# Can you Sex an egg by its shape?



## cluck13 (Jun 14, 2013)

Hi I have been told that you can sex an egg by its shape. Is this true?

Pointy eggs --> Rooster
Normal egg --> Hen


----------



## LittleWings (Jul 15, 2013)

cluck13 said:


> Hi I have been told that you can sex an egg by its shape. Is this true?
> 
> Pointy eggs --> Rooster
> Normal egg --> Hen


I have never heard that. Most chickens lay pretty much the same shaped egg each time. They may vary in size but not in shape. 
That would be nice though.


----------



## cluck13 (Jun 14, 2013)

Thanks LittleWings - thought I would ask.
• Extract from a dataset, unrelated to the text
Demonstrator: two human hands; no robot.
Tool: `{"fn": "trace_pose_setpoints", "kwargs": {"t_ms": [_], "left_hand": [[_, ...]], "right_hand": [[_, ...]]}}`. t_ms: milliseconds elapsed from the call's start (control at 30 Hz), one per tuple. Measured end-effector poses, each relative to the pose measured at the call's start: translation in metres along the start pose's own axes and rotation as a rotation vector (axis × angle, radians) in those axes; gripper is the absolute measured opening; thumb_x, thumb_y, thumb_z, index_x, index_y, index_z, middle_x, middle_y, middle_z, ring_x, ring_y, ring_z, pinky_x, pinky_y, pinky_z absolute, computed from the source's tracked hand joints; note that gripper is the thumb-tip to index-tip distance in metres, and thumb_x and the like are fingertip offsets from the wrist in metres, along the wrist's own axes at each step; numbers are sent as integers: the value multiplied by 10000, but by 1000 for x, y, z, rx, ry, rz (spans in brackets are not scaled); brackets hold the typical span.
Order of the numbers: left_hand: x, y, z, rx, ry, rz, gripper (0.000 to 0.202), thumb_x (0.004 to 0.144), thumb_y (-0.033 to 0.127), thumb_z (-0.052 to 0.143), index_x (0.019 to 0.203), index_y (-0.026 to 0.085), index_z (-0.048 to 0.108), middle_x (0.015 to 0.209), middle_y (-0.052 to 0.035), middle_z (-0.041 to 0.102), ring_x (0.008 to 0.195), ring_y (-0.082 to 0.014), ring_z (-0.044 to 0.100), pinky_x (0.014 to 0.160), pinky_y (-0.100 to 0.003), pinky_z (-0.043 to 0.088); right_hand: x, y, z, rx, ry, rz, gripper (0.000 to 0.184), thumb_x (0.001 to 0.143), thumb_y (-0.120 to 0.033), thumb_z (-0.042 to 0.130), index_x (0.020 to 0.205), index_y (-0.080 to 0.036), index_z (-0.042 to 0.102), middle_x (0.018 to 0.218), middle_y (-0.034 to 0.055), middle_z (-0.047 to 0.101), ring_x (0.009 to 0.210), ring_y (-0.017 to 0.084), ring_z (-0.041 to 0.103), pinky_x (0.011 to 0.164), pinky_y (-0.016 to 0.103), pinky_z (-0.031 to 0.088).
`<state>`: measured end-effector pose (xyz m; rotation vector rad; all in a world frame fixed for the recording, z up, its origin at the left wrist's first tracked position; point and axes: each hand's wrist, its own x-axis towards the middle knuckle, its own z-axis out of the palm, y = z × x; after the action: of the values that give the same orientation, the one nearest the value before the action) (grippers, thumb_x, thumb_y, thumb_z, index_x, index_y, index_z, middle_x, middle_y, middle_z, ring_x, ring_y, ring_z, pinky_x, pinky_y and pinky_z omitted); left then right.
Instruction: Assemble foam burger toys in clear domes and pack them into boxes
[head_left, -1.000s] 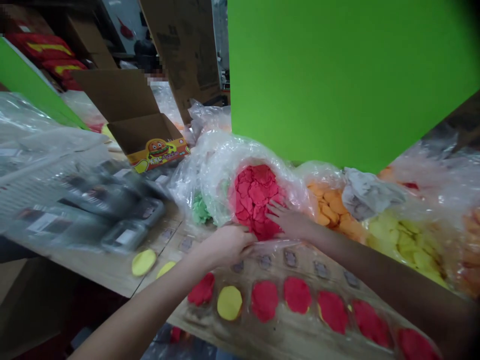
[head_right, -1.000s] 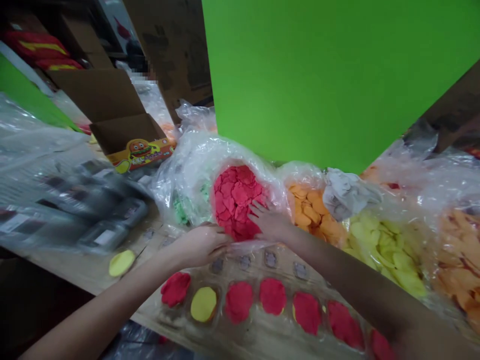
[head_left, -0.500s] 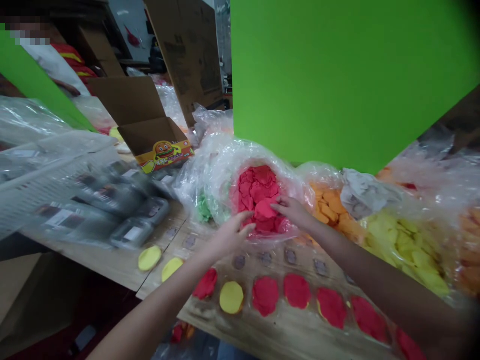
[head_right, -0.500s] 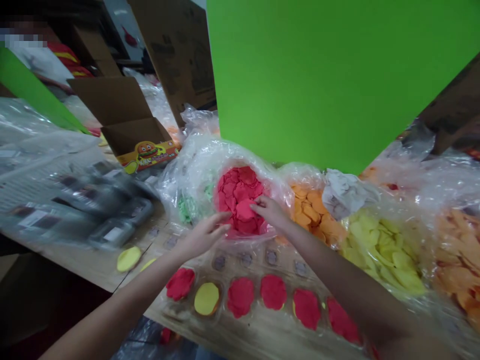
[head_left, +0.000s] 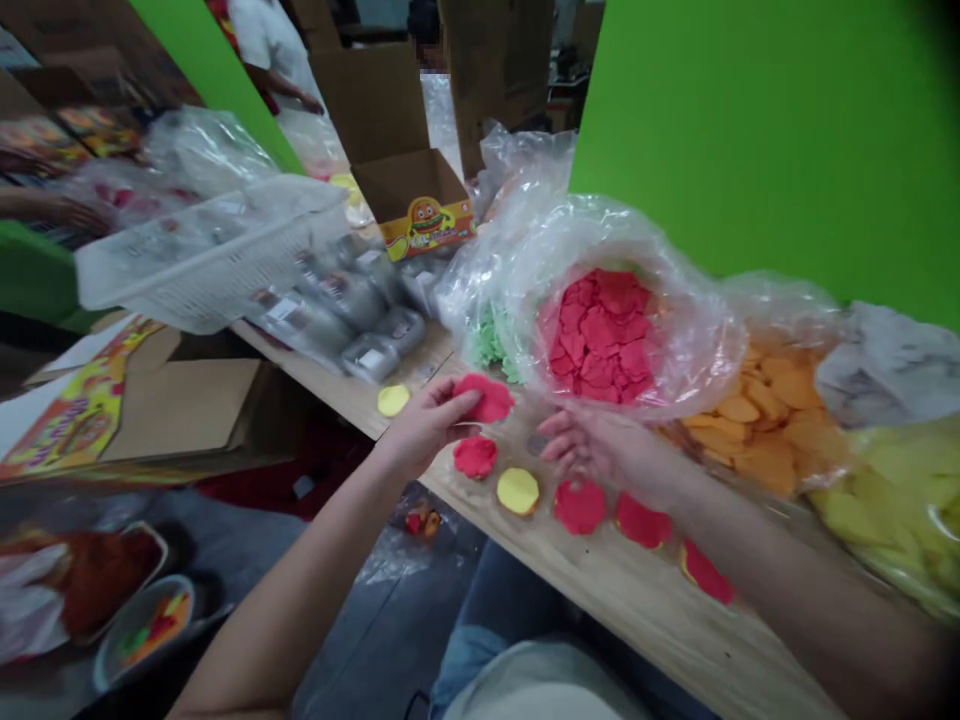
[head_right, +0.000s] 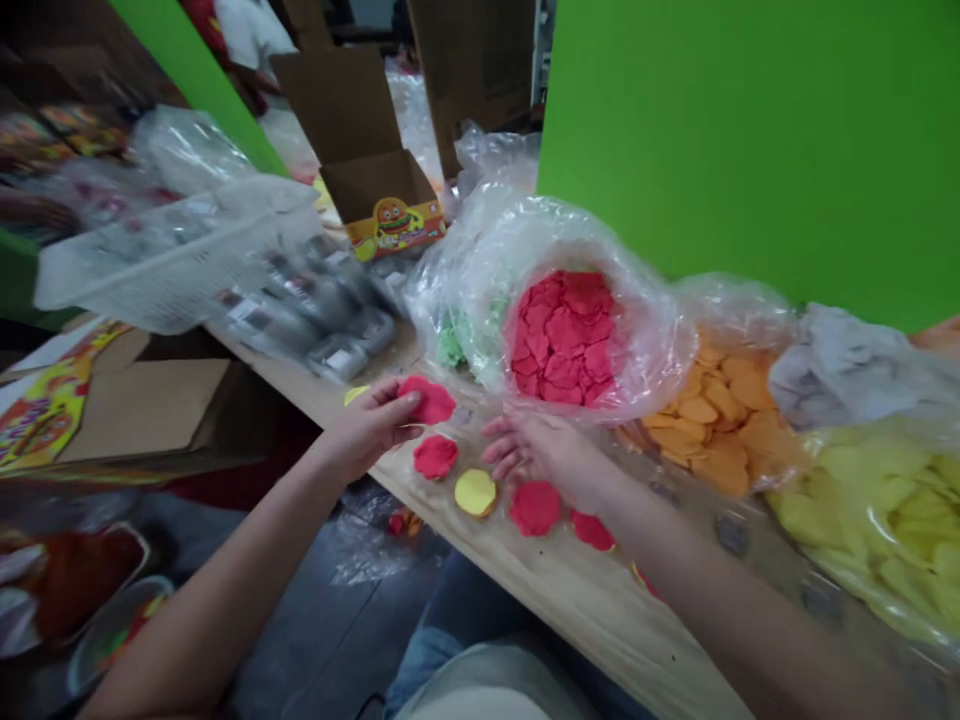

Next time we have a broody hen, Ill look at the eggs and may take out any 'pointy' ones and see the results


----------



## kjohnstone (Mar 30, 2013)

Emphatically no. The hen shapes the egg, no matter male, female or infertile (no roo). One of my Australorps lays pointy eggs, the other more rounded. As individuals, they are consistent. Have you noticed if lately one of your legs has become a little longer than they other? I think you need to blow a big raspberry at whoever told you that one.


----------



## GAchickshusband (Feb 2, 2014)

Too bad it's not true. There would be no more reason for straight run sales and breeders could all send us exactly the male to female ration we desire.


----------



## cluck13 (Jun 14, 2013)

Yes it would be good if it was true GAchickshusband.


----------